Through his ties to Brazilian political figures, and a charge of paying out at least $16.5 million in bribes, Batista was implicated in one of the worst corruption scandals in Brazilian history. He was ultimately sentenced to 30 years in prison in 2018.

Batista, at one time, was a mining magnate building a Brazil-based commodity empire. He loved the letter “X,” believing it signified the multiplication of wealth, and used the letter X in stock symbols for his various companies.

Batista’s rocket-rise began in 2006, when he began listing a series of publicly traded Brazilian commodity companies. Eventually there were five of them, all with names ending “X.”

Batista was a consummate showman, drawing in large investors, like pension funds, with jet-setting presentations all over the world. His pitch was tied to the rise of emerging markets and an insatiable demand for Brazilian natural resources. His companies, according to Batista, were “idiot-proof.”

Except the investments weren’t idiot-proof. Batista’s crown jewel, a company called OGX for “Oil and Gas X,” saw its stock price fall 96% after failing to produce the 10.8 billion barrels of oil Batista had promised.

After Batista’s empire collapsed, a who’s who of large investors, from Pimco to Blackrock to Abu Dhabi’s sovereign wealth fund, had to fight tooth and nail to claw back what they could from tens of billions in debt and equity funding they had sent Batista’s way.

At the peak of his ascent, Batista looked and sounded bulletproof. He knew the compelling power of Brazil’s emerging market story, intertwined with a booming natural resource narrative — and he knew how to generate publicity and work the financial press.

Then, a few years after the collapse, investigations began into “Operation Car Wash,” the most all-encompassing corruption scandal in Brazilian history. The discovery of Batista’s bribes then led to Batista’s ultimate downfall, a 30-year prison sentence.

It all worked so well — until it stopped working at all.

We were reminded of the Batista story watching Tesla’s share price leave orbit, to a valuation that could only make sense if Tesla somehow ramped its vehicle production by 800% to 1,000%, and did so while maintaining fatter profit margins than any automaker in history, with no competition from any EV (electric vehicle) carmaker at all.

But of course, what is going on with Tesla is about showmanship and enthusiasm, not valuation.

“Tesla stock gets 10,000 new buyers an hour on Robinhood,” Bloomberg reported this week.

“Almost 40,000 Robinhood accounts added shares of the automaker during a single four-hour span on Monday,” said Bloomberg, “according to website Robintrack.net, which compiles data on the investing platform that’s much beloved by day-trading millennials.”

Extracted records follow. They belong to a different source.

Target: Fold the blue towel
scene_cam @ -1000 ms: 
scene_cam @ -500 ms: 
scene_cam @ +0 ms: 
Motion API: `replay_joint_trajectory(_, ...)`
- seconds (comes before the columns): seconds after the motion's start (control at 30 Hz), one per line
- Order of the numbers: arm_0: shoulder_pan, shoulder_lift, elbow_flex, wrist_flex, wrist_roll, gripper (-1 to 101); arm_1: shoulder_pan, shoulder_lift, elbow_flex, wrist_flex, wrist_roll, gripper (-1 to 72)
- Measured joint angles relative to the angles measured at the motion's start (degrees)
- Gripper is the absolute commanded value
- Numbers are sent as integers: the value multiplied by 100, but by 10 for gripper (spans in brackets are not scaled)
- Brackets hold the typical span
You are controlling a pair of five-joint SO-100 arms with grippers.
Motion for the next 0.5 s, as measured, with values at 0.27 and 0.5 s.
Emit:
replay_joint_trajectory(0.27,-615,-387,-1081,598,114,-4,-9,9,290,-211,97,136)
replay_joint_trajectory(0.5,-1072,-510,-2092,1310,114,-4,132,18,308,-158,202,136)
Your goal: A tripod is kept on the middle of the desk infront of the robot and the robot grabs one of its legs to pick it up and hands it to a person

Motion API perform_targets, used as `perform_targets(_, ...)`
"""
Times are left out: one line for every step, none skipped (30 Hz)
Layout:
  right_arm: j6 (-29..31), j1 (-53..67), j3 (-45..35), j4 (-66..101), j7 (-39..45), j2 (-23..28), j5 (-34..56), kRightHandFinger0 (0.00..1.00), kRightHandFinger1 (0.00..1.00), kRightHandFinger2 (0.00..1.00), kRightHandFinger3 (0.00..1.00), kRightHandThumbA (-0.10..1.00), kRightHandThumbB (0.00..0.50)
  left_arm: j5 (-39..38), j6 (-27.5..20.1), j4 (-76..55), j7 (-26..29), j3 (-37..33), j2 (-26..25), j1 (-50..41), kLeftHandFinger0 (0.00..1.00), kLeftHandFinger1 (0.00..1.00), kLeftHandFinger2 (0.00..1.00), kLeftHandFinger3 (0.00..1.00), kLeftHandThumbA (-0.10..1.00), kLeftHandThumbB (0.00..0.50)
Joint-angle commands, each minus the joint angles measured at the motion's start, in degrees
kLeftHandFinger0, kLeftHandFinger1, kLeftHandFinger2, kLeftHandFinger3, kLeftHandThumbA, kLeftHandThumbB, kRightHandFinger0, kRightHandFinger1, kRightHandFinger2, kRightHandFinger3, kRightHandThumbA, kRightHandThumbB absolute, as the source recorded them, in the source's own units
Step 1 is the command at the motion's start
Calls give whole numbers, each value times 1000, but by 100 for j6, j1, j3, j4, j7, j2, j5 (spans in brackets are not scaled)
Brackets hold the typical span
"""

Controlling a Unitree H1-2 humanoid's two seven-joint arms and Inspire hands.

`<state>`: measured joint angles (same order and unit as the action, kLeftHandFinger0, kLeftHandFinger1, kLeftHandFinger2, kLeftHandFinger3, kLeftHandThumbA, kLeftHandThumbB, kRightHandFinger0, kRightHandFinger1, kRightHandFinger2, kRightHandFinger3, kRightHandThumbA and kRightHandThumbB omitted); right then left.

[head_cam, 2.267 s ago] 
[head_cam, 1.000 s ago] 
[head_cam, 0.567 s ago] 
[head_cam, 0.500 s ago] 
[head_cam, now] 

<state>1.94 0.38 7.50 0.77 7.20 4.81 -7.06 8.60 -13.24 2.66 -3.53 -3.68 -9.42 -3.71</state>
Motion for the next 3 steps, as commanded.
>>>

“The one-day return may not have turned out so well,” Bloomberg added. “Tesla was up as much as 16% at one point before paring gains through the day and finishing 3% lower.”

As Tesla breaks records for bullish sentiment among Robinhooders, it is also breaking records for the total volume of short bets wagered against a single company.

According to S3 Partners, a research firm, the total value of short sales against Tesla is approaching $20 billion (and may have surpassed that by the time you read this).

Professional short sellers tend to focus on factors like cash flow, valuations, and balance sheets — things the Robinhood crowd couldn’t care less about.

It is remarkable how determined the short sellers have been in the midst of Tesla’s historic run-up. This is probably because Tesla, as a company, displays far more glaring red flags (via signs of questionable accounting or business practices) than one typically finds in a single company.

Then, too, there doesn’t have to be anything fishy going on for a massive drop to occur. The end of mania pricing would do it.

Relative to realistic sales prospects, and the need to raise additional capital for output expansion — TSLA will need an order of magnitude more volume, at least, to have production in line with peers — Tesla shares could decline in value by 50-70% or more and still be richly priced.

A reversal of fortune may look impossible now. But that’s what Batista’s backers thought, too.